Regional Economic Impact: Implications for Workers and Communities

The aggregate figure of 153,644 workers affected by WARN notices represents a significant human and economic impact, even when distributed across years and sectors. Each notice represents not merely a statistical event but actual workers facing income loss, benefit transitions, and career disruptions. The WARN Act itself requires 60 days' notice, providing some cushion for adjustment, but this cushion is limited compared to the time required for genuine retraining and relocation.

The sectoral concentration of notices reveals that Greater Atlanta has not achieved the diversification that would minimize layoff risk. Manufacturing still represents the largest source of notices, indicating that the region remains vulnerable to the long-term decline of American factory employment. The vulnerability of transportation-dependent employment to fuel prices and demand fluctuations creates structural exposure. Retail's ongoing contraction is not a temporary disruption but a permanent restructuring that will continue reducing employment in that sector for years.

Conversely, the data provides some reassurance about the region's overall economic resilience. The 2020 COVID shock, while generating massive temporary disruption, did not permanently damage the regional economy. The rapid return to low notice counts afterward suggests that employers retained capacity to rehire and that the metro's economic fundamentals remained intact. The diversity of layoff sources—no single company dominates the regional economy—means that shocks in one sector do not necessarily cascade through others.

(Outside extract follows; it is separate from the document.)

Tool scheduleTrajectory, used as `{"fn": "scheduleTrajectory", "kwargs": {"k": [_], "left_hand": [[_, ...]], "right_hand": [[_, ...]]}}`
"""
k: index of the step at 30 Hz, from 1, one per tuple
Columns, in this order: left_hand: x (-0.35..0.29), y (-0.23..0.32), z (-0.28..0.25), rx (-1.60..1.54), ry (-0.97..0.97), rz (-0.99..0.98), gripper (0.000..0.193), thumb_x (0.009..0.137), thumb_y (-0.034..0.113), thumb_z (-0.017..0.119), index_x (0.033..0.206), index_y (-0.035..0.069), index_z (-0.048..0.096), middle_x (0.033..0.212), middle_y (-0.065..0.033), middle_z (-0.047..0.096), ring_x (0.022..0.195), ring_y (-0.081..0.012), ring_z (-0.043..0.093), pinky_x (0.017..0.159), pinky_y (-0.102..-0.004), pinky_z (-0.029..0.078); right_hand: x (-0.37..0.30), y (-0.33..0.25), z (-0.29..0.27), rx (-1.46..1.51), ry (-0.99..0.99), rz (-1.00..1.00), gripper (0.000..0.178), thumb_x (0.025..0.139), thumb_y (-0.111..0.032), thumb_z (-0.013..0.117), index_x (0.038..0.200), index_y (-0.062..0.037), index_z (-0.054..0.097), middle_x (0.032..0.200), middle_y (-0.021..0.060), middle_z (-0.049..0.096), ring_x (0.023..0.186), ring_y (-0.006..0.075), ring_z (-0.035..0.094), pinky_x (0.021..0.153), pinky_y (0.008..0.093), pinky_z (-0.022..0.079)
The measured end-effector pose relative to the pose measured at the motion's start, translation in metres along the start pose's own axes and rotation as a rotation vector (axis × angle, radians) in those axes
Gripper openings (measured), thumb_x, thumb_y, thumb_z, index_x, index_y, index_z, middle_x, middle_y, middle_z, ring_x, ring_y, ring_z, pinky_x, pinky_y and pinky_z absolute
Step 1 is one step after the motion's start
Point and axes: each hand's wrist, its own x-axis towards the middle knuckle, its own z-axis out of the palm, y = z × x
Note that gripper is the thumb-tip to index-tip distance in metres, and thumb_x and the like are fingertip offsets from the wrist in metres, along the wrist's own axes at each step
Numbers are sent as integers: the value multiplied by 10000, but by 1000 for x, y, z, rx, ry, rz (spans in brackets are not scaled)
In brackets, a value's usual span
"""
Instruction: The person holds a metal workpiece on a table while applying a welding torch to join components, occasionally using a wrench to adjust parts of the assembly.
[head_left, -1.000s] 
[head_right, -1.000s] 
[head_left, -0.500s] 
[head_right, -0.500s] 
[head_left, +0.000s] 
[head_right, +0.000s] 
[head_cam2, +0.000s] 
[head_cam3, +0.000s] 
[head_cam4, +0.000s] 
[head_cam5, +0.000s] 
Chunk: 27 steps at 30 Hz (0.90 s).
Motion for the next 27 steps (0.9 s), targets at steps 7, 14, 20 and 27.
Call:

The current labor market context suggests that Greater Atlanta's unemployment situation remains manageable. The 4.3 percent unemployment rate is consistent with a relatively tight labor market where job finding remains feasible. Initial claims averaging below 250,000 nationally, with the metro's share in line with its population, indicates that outflows from employment remain modest relative to normal labor market turnover.

However, the analysis reveals important structural vulnerabilities that merit attention. Communities and workers dependent on manufacturing, retail, or transportation face ongoing pressure regardless of the business cycle. Geographic dispersion of employment means that local job displacement does not automatically translate to local job availability. The volatility of tech sector employment means that even growth industries can generate sudden disruptions. And the concentration of major employers means that decisions by a handful of companies—Delta, Coca-Cola, Harris Teeter—can substantially affect regional employment.

For regional policymakers and economic development professionals, the WARN notice data suggests continued investment in workforce development, particularly in manufacturing and tech sectors where volatility is highest. It suggests the value of geographic labor market connectivity to reduce friction from local displacement. And it suggests that the most resilient regional economy would be one that continues broadening its employer base to reduce dependence on a handful of major corporations and sectors that remain structurally vulnerable to disruption.